Francisco began with a deception, saying the citizenship question “has been asked as part of the census in one form or another for nearly 200 years.”
Justice Ruth Bader Ginsburg asked Francisco the same question three times before he acknowledged that the citizenship question had been abandoned in 1960, in part, because it would depress the count of noncitizens. . . . So the administration is free to disregard millions of Latinos in the census — and the courts have no say.
This seemed to be fine with Republican-appointed justices.
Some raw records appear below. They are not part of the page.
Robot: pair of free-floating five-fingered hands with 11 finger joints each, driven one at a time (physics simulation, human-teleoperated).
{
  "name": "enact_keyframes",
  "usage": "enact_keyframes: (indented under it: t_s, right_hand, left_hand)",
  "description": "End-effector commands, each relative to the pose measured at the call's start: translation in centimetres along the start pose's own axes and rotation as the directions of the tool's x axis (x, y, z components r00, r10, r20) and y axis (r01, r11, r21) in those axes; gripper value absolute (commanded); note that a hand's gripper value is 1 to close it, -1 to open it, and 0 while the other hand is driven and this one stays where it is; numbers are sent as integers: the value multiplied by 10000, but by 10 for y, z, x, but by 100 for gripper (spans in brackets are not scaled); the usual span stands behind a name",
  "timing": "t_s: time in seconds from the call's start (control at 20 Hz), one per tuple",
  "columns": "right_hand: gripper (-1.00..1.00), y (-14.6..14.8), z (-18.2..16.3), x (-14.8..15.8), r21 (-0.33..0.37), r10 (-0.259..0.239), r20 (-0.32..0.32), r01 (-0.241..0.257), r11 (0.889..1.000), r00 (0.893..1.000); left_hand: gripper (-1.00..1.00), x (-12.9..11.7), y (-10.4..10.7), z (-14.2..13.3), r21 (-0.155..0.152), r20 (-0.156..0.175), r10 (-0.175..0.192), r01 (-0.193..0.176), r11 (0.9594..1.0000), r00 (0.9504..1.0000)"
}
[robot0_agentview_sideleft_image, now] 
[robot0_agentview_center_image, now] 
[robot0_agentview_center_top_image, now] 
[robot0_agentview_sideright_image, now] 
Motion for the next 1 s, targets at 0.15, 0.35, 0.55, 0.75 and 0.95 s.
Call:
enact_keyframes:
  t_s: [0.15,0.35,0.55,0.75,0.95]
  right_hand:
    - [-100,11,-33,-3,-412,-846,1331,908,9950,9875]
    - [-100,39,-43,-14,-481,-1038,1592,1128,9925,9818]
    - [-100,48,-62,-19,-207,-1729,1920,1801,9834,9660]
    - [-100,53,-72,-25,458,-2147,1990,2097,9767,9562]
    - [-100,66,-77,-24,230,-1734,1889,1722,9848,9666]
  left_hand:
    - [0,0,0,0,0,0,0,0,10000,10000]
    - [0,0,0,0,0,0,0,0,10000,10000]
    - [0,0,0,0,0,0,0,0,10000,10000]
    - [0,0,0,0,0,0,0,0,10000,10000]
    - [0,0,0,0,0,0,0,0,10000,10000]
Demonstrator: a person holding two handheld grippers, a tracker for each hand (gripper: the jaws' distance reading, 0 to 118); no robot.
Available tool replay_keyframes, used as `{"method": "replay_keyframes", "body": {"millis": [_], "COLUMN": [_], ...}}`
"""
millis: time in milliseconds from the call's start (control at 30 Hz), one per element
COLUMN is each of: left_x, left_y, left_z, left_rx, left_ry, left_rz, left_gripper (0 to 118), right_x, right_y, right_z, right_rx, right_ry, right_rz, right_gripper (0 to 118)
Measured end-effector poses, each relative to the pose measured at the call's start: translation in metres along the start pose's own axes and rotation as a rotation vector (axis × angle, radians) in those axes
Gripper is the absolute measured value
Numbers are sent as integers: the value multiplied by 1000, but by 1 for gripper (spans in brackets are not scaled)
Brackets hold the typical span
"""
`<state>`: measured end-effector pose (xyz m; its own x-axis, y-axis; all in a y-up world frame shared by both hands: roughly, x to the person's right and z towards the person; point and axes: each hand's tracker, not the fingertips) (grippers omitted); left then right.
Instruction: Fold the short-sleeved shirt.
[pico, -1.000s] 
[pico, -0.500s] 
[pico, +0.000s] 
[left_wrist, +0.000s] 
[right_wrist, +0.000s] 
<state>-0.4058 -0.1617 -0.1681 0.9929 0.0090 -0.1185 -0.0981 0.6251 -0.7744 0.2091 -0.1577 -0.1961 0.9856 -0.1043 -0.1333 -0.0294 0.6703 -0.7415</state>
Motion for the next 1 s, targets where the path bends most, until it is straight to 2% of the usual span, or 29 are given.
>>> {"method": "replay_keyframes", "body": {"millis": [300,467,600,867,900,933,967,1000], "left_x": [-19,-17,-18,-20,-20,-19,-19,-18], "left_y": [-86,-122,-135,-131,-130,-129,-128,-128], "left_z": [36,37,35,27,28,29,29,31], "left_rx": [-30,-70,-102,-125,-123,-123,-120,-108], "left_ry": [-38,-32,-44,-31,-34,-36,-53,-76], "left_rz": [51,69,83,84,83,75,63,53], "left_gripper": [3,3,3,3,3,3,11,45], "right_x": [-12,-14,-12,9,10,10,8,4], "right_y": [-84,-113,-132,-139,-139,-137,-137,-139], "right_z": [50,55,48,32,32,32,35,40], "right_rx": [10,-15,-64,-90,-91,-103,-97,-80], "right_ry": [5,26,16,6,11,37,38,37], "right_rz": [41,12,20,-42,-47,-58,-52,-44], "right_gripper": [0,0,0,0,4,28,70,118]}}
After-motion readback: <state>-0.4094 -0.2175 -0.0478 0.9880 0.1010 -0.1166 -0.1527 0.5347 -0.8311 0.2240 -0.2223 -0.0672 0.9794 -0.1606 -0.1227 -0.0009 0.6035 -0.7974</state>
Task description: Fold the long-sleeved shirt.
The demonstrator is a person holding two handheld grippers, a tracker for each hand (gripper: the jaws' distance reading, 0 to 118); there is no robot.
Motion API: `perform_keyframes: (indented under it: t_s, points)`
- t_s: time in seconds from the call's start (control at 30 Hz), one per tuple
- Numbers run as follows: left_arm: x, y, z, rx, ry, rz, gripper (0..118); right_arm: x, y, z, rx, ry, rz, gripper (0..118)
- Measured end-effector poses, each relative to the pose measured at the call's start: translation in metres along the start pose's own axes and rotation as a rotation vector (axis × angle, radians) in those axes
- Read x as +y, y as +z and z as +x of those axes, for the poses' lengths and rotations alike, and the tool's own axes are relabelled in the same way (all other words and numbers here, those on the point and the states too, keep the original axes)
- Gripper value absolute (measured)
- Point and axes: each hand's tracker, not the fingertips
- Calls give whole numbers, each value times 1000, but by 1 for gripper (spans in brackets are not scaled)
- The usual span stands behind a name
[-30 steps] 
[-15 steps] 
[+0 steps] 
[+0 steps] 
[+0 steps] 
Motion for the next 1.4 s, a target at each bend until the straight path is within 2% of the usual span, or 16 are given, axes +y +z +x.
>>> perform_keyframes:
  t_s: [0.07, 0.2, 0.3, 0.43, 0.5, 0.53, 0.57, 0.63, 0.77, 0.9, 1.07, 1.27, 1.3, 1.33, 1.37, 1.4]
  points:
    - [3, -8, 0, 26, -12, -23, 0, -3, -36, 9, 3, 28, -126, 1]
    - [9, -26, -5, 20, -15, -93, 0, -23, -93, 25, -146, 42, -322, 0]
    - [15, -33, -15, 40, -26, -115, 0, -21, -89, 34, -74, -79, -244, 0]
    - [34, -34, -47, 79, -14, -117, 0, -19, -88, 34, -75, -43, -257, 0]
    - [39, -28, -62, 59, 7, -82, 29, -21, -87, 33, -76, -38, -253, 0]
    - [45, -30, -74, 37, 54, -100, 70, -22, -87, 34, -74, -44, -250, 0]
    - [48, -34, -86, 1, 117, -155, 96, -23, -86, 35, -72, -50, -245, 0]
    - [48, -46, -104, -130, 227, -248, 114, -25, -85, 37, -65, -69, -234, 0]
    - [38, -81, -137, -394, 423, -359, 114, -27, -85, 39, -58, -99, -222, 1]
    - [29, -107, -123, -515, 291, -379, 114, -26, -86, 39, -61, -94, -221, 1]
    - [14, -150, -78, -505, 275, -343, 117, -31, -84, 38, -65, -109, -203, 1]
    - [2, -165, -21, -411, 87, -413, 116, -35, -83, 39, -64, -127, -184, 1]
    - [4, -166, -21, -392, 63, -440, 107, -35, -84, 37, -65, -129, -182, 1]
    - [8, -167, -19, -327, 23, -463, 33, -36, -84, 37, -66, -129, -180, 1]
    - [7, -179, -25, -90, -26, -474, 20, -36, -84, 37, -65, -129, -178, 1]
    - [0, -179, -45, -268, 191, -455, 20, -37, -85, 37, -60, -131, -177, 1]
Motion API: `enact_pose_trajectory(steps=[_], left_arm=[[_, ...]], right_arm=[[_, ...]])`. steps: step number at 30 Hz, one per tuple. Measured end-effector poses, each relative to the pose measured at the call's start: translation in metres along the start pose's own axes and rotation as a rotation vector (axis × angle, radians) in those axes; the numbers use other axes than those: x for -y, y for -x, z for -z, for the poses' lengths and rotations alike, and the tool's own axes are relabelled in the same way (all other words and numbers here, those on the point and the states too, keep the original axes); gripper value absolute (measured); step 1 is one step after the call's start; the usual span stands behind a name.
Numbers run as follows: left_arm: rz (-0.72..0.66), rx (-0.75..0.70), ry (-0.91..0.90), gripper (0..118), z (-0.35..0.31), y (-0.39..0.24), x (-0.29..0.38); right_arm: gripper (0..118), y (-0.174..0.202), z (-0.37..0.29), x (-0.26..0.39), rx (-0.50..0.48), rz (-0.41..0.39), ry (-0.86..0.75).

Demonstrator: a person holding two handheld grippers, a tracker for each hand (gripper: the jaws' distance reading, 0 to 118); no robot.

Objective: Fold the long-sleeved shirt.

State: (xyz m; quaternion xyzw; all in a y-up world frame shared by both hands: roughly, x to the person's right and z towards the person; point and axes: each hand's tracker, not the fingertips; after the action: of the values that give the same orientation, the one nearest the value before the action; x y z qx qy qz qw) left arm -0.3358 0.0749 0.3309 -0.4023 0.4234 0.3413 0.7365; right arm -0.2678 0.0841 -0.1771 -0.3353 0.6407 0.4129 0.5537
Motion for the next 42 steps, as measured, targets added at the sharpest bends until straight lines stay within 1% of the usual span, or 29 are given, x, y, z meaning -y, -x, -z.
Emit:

Justice Samuel Alito said he was satisfied that the accuracy would be 98 percent if the citizenship question were asked (never mind those 6 million or so left out).
Trump’s two appointees developed a newfound fondness for foreign law: Justice Brett Kavanaugh pointed out that the United Nations recommends a citizenship question, and Justice Neil Gorsuch said “virtually every English-speaking country” asks one.
More disturbing were their counterfactual theories claiming some other, unknown variable might cause Latinos not to answer the census. (No such notions appeared in the case record, and census experts had already controlled for other variables.)
The justifications all sounded a bit “contrived,” as Justice Elena Kagan put it, like so much “post-hoc rationalization” of a decision made for another reason.
When you consider that the indisputable effect of adding the citizenship question will be to suppress Latinos’ census participation — and by extension to suppress their political clout — it is difficult not to be cynical about what that reason is.
That's right, a 6.5 million person under count.  To put that in easily understood terms, that is more than 10 times the population of Wyoming or larger than the populations of the Washington, Houston, Miami or Philadelphia metropolitan areas. 

My big complaint with the column - and the mainstream media in general - is that it persists in using the word "conservative" to describe justices and others who are in fact outright racists and bigots.  In the context of the upcoming LGBT employment non-discrimination cases before the Court this term and next term, no doubt "conservative" will be used instead of homophobic and anti-LGBT bigots.  It is far past time that the media begins to call out judges, justices, elected officials and candidates for office for what they truly are and throw away the false and deceptive term "conservative" once and for all. 

2 comments:

Sixpence Notthewiser said...

Racist bigots. Yep. that'll do.
This country will take years to recover from Cheeto.
But her emails.

Anonymous said...

PLEASE let us not forget the significant efforts made by the Chief Injustice of the United States, Antonin Scalia, and his cArbon copy to disenfranchise Americans whom they thought were not worthy of Vito.